Task:
Copy the data as given. No line may be skipped.

Dataset items:
-=-=-=-=-

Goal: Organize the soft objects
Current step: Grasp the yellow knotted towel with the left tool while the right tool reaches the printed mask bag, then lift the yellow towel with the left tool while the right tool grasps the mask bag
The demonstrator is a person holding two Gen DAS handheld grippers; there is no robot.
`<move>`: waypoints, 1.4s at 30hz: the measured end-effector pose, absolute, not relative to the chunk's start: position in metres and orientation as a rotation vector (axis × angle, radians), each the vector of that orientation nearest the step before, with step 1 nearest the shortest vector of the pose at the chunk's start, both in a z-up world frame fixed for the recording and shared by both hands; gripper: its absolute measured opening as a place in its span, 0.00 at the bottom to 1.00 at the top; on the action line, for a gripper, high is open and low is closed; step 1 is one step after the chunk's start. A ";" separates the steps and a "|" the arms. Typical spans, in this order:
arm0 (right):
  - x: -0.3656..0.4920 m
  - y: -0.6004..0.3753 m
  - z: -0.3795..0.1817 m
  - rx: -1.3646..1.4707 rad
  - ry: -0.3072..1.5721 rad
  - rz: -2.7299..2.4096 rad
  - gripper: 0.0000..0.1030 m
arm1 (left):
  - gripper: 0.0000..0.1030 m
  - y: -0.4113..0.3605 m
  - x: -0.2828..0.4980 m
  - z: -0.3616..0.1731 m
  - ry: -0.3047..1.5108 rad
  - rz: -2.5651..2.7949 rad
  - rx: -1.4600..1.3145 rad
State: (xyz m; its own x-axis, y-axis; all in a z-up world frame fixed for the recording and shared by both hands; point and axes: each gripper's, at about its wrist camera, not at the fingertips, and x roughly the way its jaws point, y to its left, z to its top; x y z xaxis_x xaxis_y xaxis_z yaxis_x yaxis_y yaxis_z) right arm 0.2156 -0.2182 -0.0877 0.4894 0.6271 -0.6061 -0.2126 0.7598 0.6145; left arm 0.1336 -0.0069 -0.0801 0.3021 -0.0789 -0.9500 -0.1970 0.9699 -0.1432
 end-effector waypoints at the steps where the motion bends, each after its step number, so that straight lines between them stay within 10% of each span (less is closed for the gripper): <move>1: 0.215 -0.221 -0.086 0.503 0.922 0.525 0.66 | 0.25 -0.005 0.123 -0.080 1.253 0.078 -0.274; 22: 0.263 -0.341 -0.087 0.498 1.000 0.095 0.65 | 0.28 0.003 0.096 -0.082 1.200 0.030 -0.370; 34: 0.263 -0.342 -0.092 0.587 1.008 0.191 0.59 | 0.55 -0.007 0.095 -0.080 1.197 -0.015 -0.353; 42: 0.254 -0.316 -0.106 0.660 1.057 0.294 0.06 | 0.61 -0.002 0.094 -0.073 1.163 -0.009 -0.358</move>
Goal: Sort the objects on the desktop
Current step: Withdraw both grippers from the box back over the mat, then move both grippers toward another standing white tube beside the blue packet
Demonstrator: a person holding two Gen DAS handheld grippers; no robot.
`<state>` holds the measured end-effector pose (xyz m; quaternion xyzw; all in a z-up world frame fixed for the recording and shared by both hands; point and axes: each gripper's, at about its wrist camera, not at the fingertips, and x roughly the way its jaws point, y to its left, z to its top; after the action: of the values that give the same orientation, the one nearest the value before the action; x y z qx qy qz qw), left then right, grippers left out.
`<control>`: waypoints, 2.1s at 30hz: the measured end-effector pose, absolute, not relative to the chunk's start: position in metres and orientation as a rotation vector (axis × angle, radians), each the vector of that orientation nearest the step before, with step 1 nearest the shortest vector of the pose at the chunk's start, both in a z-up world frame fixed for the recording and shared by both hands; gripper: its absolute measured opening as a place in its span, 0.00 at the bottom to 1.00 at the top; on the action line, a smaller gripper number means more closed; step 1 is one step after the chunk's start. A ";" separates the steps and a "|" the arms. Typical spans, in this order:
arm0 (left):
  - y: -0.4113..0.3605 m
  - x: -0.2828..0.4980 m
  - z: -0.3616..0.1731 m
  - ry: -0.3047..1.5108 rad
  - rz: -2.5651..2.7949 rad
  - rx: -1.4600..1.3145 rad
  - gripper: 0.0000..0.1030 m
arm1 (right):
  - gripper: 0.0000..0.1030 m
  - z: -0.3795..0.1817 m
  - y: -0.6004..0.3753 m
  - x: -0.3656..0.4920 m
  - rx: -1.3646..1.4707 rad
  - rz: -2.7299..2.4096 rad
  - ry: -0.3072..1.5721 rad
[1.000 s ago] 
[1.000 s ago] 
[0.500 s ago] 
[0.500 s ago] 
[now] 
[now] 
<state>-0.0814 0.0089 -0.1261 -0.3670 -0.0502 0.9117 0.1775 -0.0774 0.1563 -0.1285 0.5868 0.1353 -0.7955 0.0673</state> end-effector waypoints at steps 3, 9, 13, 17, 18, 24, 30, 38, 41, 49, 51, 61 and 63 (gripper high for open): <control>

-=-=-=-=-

Response to this task:
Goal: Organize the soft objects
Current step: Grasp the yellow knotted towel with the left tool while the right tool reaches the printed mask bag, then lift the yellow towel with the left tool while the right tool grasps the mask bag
The demonstrator is a person holding two Gen DAS handheld grippers; there is no robot.
`<move>`: waypoints, 1.4s at 30hz: the measured end-effector pose, absolute, not relative to the chunk's start: position in metres and orientation as a rotation vector (axis × angle, radians), each the vector of that orientation nearest the step before, with step 1 nearest the shortest vector of the pose at the chunk's start, both in a z-up world frame fixed for the recording and shared by both hands; gripper: its absolute measured opening as a place in its span, 0.00 at the bottom to 1.00 at the top; on the action line, for a gripper, high is open and low is closed; step 1 is one step after the chunk's start. A ";" separates the steps and a "|" the arms. Typical spans, in this order:
arm0 (right):
  - x: -0.3656..0.4920 m
  - y: -0.6004..0.3753 m
  - z: -0.3795..0.1817 m
  - rx: -1.3646..1.4707 rad
  - ry: -0.3072..1.5721 rad
  - rz: -2.7299..2.4096 rad
  - gripper: 0.0000..0.1030 m
arm1 (left):
  - gripper: 0.0000..0.1030 m
  - y: -0.4113..0.3605 m
  - x: -0.2828..0.4980 m
  - z: -0.3616..0.1731 m
  - ry: -0.3047..1.5108 rad
  - rz: -2.5651..2.7949 rad
  - rx: -1.4600..1.3145 rad
State: (xyz m; its own x-axis, y-axis; all in a z-up world frame fixed for the recording and shared by both hands; point and axes: each gripper's, at about its wrist camera, not at the fingertips, and x roughly the way its jaws point, y to its left, z to its top; x y z xaxis_x xaxis_y xaxis_z yaxis_x yaxis_y yaxis_z) right arm 0.2156 -0.2182 -0.0877 0.4894 0.6271 -0.6061 -0.2126 0.7598 0.6145; left arm 0.1336 -0.0069 -0.0801 0.3021 -0.0789 -0.9500 -0.1970 0.9699 -0.1432
 end-effector waypoints at the steps where the motion bends, each after its step number, so that straight lines between them stay within 10% of each span (less is closed for the gripper): <move>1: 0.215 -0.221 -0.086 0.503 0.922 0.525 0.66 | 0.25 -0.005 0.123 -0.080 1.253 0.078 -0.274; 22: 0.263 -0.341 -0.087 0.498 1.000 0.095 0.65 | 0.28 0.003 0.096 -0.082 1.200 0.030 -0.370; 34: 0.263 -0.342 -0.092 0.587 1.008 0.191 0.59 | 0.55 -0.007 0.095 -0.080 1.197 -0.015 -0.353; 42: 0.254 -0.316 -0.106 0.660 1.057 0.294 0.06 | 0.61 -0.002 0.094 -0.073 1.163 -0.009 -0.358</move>
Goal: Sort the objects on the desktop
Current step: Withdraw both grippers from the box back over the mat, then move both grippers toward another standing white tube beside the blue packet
Demonstrator: a person holding two Gen DAS handheld grippers; no robot.
`<state>` holds the measured end-effector pose (xyz m; quaternion xyzw; all in a z-up world frame fixed for the recording and shared by both hands; point and axes: each gripper's, at about its wrist camera, not at the fingertips, and x roughly the way its jaws point, y to its left, z to its top; after the action: of the values that give the same orientation, the one nearest the value before the action; x y z qx qy qz qw), left then right, grippers left out.
`<control>`: waypoints, 2.1s at 30hz: the measured end-effector pose, absolute, not relative to the chunk's start: position in metres and orientation as a rotation vector (axis × angle, radians), each the vector of that orientation nearest the step before, with step 1 nearest the shortest vector of the pose at the chunk's start, both in a z-up world frame fixed for the recording and shared by both hands; gripper: its absolute measured opening as a place in its span, 0.00 at the bottom to 1.00 at the top; on the action line, a smaller gripper number means more closed; step 1 is one step after the chunk's start. A ";" separates the steps and a "|" the arms. Typical spans, in this order:
arm0 (left):
  - y: -0.4113..0.3605 m
  - x: -0.2828..0.4980 m
  - z: -0.3616..0.1731 m
  - ry: -0.3047..1.5108 rad
  - rz: -2.5651..2.7949 rad
  - rx: -1.4600..1.3145 rad
  - gripper: 0.0000..0.1030 m
arm1 (right):
  - gripper: 0.0000..0.1030 m
  - z: -0.3795..0.1817 m
  - y: -0.6004..0.3753 m
  - x: -0.3656..0.4920 m
  - rx: -1.3646..1.4707 rad
  - rz: -2.7299..2.4096 rad
  - ry: -0.3072..1.5721 rad
[1.000 s ago] 
[1.000 s ago] 
[0.500 s ago] 
[0.500 s ago] 
[now] 
[now] 
<state>-0.0814 0.0089 -0.1261 -0.3670 -0.0502 0.9117 0.1775 -0.0774 0.1563 -0.1285 0.5868 0.1353 -0.7955 0.0673</state> end-effector waypoints at steps 3, 9, 13, 17, 18, 24, 30, 38, 41, 49, 51, 61 and 63 (gripper high for open): <control>

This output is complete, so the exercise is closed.